Monday, 21 November 2011

Are you a jealous person?

It is little wonder that jealousy is known as "the green-eyed monster", for it is indeed a dangerous and sinister force that can damage and weaken the testimony of the Lord's people. As we read through First Samuel we can see that Saul himself seems to have fallen victim to its destructive influence.

green eyes

Notice how that in 1 Samuel 13 that the victory that Jonathan had won over the Philistine garrison at Gera quickly becomes Saul's victory:

"And Jonathan smote the garrison of the Philistines that was in Geba, and the Philistines heard of it. And Saul blew the trumpet throughout all the land, saying, Let the Hebrews hear.

And all Israel heard say that Saul had smitten a garrison of the Philistines..."

How easy it was for Saul to twist the message so that the people were under the impression that it was his hard-fought victory! We see this again of course, famously in chapter 18 after David had defeated Goliath:

"And the women answered one another as they played, and said, Saul hath slain his thousands, and David his ten thousands.

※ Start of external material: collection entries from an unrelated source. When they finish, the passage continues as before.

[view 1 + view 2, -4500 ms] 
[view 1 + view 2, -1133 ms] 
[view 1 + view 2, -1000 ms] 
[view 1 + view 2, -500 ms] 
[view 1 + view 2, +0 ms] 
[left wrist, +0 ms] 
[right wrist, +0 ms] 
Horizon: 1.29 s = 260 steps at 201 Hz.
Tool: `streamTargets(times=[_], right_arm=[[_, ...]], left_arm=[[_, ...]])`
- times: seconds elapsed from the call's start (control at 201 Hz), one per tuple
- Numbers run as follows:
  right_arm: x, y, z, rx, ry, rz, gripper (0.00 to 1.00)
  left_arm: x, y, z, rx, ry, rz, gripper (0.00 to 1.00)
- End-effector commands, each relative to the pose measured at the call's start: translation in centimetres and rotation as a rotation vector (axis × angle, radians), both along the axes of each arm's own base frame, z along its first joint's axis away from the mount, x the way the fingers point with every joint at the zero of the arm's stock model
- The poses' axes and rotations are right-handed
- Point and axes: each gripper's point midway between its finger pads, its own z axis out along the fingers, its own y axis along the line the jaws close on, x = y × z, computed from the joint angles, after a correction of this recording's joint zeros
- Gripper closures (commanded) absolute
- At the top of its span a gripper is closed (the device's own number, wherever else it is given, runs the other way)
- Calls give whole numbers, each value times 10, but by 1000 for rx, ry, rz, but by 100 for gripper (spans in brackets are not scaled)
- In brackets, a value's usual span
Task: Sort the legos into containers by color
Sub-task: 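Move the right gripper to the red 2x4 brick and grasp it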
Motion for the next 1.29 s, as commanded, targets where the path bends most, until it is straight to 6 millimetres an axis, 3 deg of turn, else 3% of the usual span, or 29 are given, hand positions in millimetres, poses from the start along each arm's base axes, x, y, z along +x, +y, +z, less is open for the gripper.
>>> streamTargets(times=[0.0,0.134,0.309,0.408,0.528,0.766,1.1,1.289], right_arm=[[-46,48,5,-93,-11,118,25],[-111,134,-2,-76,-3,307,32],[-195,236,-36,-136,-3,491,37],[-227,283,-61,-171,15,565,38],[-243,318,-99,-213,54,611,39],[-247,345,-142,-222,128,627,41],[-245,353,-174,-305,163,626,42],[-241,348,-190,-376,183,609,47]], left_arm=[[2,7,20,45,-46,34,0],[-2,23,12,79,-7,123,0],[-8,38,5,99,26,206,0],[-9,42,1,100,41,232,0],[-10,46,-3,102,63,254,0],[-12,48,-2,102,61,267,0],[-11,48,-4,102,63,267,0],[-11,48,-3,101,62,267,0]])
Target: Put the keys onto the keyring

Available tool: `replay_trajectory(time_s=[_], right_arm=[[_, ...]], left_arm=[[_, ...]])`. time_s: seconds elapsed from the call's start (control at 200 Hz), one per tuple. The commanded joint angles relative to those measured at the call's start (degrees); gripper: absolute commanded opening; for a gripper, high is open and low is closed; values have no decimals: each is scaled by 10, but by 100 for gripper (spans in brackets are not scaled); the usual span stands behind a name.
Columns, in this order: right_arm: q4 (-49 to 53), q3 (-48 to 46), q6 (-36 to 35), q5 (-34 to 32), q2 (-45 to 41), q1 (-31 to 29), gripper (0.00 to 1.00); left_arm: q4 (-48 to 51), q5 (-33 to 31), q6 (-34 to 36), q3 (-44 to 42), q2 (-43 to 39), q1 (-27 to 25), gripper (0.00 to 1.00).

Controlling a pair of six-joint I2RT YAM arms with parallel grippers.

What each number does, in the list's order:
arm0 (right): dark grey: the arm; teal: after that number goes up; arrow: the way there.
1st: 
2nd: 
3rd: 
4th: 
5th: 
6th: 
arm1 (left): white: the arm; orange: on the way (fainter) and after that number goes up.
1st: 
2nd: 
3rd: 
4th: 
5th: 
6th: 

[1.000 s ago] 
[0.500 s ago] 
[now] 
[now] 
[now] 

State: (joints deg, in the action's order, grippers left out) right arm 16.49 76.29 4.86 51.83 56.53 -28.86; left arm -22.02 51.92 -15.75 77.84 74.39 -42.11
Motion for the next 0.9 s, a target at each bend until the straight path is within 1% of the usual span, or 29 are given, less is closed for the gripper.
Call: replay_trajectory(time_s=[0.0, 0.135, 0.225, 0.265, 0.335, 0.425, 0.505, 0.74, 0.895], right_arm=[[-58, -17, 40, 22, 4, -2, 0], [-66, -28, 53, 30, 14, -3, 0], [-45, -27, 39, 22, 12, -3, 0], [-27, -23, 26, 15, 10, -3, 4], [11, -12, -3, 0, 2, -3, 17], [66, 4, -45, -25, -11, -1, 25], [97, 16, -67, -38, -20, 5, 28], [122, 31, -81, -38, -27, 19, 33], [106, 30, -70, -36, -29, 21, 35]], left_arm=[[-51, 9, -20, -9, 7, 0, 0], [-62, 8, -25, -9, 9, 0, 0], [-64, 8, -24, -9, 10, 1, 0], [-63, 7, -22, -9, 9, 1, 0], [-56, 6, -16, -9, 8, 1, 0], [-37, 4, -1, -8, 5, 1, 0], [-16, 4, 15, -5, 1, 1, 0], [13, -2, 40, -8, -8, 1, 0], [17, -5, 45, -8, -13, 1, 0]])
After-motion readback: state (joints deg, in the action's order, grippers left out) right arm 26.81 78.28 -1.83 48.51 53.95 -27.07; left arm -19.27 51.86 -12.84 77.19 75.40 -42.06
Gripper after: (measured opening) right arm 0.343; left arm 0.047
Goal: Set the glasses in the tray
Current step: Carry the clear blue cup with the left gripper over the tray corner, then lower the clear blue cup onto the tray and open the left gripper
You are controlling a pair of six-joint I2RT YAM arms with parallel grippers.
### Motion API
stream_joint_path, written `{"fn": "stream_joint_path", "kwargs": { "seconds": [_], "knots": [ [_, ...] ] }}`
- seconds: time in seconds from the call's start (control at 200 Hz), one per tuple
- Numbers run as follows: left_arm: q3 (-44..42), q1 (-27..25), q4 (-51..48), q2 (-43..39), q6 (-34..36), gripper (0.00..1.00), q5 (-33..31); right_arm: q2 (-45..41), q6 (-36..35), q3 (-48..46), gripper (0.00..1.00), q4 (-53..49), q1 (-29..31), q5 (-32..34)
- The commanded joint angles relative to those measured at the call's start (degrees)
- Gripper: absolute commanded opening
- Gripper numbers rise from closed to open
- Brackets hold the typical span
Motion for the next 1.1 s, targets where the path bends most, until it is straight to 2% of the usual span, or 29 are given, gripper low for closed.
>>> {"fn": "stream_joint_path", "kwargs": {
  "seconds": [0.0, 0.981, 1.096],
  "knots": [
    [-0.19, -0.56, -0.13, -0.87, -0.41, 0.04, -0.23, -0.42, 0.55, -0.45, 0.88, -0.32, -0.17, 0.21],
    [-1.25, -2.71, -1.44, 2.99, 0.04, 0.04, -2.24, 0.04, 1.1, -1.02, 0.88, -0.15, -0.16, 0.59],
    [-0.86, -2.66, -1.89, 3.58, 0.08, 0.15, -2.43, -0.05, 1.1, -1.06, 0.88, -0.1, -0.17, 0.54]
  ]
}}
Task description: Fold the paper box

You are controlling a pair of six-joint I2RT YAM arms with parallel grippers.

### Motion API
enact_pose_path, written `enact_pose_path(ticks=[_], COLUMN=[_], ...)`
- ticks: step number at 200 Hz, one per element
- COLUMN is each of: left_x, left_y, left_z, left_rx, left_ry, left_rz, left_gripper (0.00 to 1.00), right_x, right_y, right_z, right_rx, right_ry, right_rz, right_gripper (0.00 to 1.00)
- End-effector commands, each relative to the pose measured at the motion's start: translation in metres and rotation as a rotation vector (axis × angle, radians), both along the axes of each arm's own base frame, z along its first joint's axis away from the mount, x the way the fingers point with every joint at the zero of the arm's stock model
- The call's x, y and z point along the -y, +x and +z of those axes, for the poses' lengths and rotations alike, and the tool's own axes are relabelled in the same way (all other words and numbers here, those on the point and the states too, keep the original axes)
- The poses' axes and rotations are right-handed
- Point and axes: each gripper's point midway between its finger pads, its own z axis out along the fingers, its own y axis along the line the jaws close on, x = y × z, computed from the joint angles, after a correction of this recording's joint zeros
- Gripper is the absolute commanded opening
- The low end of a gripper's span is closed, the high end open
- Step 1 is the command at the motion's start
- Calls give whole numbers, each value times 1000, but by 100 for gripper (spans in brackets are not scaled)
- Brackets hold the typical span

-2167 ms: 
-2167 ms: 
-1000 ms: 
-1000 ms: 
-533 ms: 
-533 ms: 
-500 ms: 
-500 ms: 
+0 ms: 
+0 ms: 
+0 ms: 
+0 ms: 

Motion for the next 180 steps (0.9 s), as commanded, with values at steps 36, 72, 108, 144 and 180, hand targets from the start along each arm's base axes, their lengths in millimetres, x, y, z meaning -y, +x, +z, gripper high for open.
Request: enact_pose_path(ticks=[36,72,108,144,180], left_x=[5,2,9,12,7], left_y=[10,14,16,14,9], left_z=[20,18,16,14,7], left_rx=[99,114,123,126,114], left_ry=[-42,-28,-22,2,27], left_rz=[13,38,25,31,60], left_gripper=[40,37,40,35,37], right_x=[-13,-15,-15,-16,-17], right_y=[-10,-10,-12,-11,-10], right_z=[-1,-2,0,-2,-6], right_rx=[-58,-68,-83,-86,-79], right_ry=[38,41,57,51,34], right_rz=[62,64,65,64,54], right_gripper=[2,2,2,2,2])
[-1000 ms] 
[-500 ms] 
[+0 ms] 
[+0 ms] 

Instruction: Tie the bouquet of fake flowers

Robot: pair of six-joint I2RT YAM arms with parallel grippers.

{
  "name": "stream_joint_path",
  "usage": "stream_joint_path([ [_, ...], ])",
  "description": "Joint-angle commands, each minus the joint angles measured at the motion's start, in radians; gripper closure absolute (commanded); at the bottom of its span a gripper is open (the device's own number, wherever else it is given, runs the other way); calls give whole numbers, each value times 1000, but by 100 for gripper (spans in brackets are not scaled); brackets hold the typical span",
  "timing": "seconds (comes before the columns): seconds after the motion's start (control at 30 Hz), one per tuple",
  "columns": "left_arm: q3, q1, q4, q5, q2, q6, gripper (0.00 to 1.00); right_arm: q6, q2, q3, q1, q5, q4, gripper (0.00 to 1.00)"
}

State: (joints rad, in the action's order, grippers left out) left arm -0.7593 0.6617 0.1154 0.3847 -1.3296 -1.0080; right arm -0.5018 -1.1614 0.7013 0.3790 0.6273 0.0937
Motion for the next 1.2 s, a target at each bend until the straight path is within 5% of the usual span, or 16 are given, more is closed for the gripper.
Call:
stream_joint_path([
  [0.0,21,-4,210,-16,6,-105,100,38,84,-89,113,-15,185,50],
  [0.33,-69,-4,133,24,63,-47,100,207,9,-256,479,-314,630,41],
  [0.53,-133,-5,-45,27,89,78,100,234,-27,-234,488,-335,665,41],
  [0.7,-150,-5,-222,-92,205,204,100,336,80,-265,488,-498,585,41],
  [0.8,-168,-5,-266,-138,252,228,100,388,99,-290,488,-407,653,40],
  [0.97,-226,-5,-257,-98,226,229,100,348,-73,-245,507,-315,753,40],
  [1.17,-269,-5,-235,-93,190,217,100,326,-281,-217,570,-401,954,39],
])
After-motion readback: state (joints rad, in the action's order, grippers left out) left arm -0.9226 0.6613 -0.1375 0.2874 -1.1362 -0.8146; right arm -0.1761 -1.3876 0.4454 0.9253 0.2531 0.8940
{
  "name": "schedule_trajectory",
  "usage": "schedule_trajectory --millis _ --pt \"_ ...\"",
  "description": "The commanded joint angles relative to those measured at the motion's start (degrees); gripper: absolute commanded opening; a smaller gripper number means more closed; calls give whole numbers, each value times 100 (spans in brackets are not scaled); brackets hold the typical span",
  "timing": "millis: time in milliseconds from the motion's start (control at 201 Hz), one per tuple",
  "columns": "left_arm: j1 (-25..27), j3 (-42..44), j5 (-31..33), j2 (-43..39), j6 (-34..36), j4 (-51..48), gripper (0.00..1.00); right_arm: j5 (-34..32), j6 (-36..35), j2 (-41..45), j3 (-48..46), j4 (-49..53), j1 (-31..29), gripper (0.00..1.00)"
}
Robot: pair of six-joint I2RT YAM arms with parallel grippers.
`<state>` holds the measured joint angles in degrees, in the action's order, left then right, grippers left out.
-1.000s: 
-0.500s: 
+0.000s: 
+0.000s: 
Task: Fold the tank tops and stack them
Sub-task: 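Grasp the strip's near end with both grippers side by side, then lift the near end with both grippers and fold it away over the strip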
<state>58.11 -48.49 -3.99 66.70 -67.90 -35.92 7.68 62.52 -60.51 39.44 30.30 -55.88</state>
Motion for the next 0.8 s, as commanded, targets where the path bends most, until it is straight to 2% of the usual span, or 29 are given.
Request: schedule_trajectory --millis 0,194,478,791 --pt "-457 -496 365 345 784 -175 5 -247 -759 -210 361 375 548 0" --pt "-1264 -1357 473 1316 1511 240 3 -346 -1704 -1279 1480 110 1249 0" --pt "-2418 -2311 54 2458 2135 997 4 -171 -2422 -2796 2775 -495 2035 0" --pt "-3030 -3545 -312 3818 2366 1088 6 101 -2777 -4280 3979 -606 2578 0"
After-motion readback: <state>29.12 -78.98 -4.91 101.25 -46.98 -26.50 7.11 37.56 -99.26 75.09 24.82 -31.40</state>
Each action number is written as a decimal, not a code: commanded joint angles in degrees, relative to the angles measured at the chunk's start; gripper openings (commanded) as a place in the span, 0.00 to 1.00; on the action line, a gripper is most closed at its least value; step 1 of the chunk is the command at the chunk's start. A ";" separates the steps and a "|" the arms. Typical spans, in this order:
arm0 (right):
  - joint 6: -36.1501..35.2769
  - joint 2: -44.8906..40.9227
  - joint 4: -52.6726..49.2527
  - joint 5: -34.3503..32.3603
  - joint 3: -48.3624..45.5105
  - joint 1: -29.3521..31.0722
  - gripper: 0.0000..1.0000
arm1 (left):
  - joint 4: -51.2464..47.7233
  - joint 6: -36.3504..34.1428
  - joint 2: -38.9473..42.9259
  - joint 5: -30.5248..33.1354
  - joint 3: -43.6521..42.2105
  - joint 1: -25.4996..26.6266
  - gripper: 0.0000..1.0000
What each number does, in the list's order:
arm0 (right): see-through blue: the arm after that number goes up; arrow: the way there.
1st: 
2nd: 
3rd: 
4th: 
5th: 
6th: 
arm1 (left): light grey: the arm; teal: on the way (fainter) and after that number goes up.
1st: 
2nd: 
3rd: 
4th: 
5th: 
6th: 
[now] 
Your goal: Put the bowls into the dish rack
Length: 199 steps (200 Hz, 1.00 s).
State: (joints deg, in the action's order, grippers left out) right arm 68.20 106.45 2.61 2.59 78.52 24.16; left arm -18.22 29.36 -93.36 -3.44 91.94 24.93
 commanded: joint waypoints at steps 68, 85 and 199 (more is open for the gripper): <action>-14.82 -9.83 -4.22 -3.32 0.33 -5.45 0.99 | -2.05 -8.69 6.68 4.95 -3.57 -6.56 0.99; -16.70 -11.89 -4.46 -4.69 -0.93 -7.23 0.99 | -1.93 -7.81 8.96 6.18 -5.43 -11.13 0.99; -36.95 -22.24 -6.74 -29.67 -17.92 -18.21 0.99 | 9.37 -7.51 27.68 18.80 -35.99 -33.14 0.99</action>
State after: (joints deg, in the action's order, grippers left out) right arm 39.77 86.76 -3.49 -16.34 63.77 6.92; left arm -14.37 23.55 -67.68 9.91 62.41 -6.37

And Saul was very wroth, and the saying displeased him; and he said, They have ascribed unto David ten thousands, and to me they have ascribed but thousands: and what can he have more but the kingdom?

And Saul eyed David from that day and forward"

Saul's attitude seems churlish and petty, but I think this is perhaps more common than we think amongst the people of God today! I know this because I have witnessed it myself, whether it be a spirit of bitterness or a sly comment that is meant to take away from a fellow brother or sister's good work. At the heart of it is jealousy, that someone else should be progressing and being used of God instead of us! Our pride and flesh puffs up and we feel aggrieved and sorry for ourselves, and just like Saul here our thoughts turn dark and destructive as the flesh takes hold and gets the better of us.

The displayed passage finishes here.